■ YOUR TASK
Word for word, copy all the data and drop the pictures.

━━━━━━━━

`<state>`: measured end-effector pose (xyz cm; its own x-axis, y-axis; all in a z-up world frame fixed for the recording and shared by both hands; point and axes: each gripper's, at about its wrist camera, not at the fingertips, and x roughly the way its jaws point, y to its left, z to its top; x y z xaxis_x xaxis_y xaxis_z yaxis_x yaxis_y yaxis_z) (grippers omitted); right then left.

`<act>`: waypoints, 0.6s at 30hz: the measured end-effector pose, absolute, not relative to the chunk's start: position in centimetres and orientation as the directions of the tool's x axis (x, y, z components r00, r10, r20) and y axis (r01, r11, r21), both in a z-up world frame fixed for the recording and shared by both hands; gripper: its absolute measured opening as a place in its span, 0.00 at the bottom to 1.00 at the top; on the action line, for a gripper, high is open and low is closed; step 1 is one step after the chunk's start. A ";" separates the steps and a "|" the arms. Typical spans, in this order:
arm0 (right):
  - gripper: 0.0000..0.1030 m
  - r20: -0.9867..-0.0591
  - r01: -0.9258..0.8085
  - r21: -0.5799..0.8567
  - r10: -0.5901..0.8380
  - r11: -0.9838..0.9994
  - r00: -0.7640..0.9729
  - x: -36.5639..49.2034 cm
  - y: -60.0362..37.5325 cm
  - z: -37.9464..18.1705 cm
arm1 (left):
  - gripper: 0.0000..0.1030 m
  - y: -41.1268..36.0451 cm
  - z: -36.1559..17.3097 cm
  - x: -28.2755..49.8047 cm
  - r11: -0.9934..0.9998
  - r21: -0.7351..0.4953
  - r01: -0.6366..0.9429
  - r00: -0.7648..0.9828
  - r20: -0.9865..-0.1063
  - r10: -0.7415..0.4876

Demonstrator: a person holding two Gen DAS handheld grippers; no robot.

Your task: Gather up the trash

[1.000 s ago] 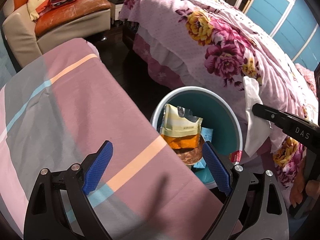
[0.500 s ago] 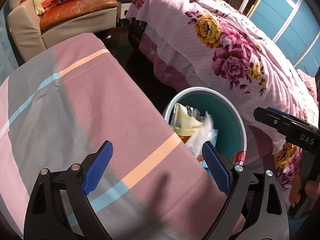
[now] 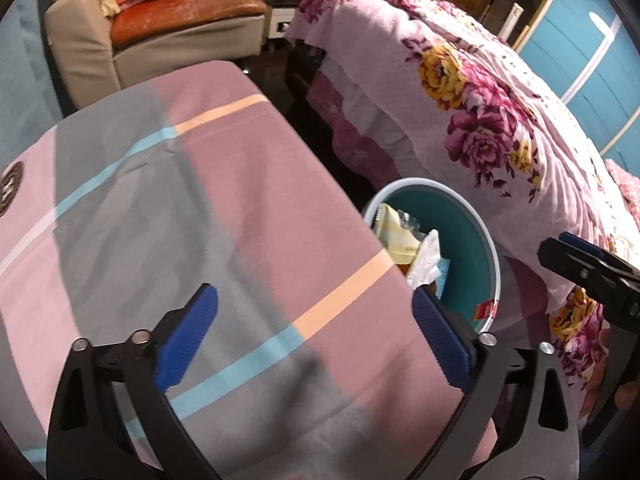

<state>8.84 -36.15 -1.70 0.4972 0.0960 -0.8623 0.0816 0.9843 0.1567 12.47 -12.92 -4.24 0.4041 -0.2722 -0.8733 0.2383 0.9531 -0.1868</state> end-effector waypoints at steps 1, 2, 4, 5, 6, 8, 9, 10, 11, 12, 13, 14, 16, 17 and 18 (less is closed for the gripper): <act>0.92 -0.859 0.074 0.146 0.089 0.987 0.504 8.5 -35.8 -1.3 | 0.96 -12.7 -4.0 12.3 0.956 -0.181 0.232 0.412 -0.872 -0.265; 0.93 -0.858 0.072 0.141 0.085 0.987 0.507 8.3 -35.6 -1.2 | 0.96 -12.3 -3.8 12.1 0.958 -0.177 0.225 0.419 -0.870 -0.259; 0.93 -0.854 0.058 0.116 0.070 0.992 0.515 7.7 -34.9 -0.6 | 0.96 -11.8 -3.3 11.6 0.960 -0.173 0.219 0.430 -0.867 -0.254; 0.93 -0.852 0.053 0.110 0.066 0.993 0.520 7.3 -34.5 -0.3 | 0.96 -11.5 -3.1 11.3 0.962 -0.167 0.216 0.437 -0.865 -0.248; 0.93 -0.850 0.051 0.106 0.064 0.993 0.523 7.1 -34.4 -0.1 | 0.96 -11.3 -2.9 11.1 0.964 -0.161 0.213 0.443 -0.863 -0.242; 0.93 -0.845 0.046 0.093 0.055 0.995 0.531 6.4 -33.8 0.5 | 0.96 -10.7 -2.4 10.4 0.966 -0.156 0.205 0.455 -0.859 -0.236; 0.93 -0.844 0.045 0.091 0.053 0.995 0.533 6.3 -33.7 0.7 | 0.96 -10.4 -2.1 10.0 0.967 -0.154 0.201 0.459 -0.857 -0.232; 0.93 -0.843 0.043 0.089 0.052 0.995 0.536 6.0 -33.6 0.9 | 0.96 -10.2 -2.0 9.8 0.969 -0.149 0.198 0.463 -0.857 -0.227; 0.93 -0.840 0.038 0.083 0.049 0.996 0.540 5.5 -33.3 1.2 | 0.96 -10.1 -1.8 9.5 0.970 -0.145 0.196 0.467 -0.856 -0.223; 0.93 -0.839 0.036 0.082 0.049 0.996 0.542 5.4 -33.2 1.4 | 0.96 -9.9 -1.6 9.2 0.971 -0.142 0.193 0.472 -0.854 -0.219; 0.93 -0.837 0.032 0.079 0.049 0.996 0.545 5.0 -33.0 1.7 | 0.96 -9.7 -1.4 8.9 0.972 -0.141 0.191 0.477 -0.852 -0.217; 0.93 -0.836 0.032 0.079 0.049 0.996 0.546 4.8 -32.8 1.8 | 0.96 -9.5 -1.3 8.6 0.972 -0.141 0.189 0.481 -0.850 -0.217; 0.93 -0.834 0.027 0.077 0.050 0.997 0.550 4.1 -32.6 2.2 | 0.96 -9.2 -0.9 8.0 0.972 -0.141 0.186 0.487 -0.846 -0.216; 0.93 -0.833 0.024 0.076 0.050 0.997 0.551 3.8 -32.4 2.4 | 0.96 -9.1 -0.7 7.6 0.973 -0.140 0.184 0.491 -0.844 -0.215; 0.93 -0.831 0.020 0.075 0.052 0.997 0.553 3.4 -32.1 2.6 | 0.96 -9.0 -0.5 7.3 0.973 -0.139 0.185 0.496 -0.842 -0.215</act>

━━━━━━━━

■ THE ANSWER
`<state>`: measured end-effector pose (xyz cm; its own x-axis, y-axis; all in a z-up world frame fixed for the recording and shared by both hands; point and axes: each gripper's, at about its wrist camera, not at the fingertips, and x roughly the way its jaws point, y to its left, z to its top; x y z xaxis_x xaxis_y xaxis_z yaxis_x yaxis_y yaxis_z) (grippers omitted); right then left.

`<act>`: waypoints, 0.6s at 30hz: the measured end-effector pose, absolute, not relative to the chunk's start: position in centimetres and orientation as the directions of the tool's x axis (x, y, z components r00, r10, r20) and y axis (r01, r11, r21), both in a z-up world frame fixed for the recording and shared by both hands; gripper: its absolute measured opening as a place in its span, 0.00 at the bottom to 1.00 at the top; on the action line, for a gripper, high is open and low is closed; step 1 is one step after the chunk's start. A ";" separates the steps and a "|" the arms. Typical spans, in this order:
arm0 (right):
  - gripper: 0.0000..0.1030 m
  - r20: -0.9867..-0.0591
  - r01: -0.9258..0.8085
  - r21: -0.5799..0.8567
  - r10: -0.5901..0.8380
  - r11: -0.9838..0.9994
  - r00: -0.7640..0.9729
  - x: -36.5639..49.2034 cm
  - y: -60.0362..37.5325 cm
  - z: -37.9464..18.1705 cm
arm1 (left):
  - gripper: 0.0000..0.1030 m
  - y: -41.1268..36.0451 cm
  - z: -36.1559..17.3097 cm
  - x: -28.2755..49.8047 cm
  - r11: -0.9934..0.9998
  - r21: -0.7351..0.4953
  - r01: -0.6366..0.9429
  - r00: -0.7648..0.9828
  - r20: -0.9865..-0.1063
  - r10: -0.7415..0.4876

Demonstrator: a person holding two Gen DAS handheld grippers; no robot.

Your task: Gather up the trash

[1.000 s ago] 
[0.500 s ago] 
[now] 

<state>8.84 -36.15 -1.70 0.4972 0.0960 -0.8623 0.0816 0.9843 0.1567 12.47 -12.92 -4.24 0.4041 -0.2722 -0.8733 0.2383 0.9531 -0.1868</state> end-effector waypoints at steps 1, 2, 4, 5, 6, 8, 9, 10, 11, 12, 13, 14, 16, 17 and 18 (less is closed for the gripper): <act>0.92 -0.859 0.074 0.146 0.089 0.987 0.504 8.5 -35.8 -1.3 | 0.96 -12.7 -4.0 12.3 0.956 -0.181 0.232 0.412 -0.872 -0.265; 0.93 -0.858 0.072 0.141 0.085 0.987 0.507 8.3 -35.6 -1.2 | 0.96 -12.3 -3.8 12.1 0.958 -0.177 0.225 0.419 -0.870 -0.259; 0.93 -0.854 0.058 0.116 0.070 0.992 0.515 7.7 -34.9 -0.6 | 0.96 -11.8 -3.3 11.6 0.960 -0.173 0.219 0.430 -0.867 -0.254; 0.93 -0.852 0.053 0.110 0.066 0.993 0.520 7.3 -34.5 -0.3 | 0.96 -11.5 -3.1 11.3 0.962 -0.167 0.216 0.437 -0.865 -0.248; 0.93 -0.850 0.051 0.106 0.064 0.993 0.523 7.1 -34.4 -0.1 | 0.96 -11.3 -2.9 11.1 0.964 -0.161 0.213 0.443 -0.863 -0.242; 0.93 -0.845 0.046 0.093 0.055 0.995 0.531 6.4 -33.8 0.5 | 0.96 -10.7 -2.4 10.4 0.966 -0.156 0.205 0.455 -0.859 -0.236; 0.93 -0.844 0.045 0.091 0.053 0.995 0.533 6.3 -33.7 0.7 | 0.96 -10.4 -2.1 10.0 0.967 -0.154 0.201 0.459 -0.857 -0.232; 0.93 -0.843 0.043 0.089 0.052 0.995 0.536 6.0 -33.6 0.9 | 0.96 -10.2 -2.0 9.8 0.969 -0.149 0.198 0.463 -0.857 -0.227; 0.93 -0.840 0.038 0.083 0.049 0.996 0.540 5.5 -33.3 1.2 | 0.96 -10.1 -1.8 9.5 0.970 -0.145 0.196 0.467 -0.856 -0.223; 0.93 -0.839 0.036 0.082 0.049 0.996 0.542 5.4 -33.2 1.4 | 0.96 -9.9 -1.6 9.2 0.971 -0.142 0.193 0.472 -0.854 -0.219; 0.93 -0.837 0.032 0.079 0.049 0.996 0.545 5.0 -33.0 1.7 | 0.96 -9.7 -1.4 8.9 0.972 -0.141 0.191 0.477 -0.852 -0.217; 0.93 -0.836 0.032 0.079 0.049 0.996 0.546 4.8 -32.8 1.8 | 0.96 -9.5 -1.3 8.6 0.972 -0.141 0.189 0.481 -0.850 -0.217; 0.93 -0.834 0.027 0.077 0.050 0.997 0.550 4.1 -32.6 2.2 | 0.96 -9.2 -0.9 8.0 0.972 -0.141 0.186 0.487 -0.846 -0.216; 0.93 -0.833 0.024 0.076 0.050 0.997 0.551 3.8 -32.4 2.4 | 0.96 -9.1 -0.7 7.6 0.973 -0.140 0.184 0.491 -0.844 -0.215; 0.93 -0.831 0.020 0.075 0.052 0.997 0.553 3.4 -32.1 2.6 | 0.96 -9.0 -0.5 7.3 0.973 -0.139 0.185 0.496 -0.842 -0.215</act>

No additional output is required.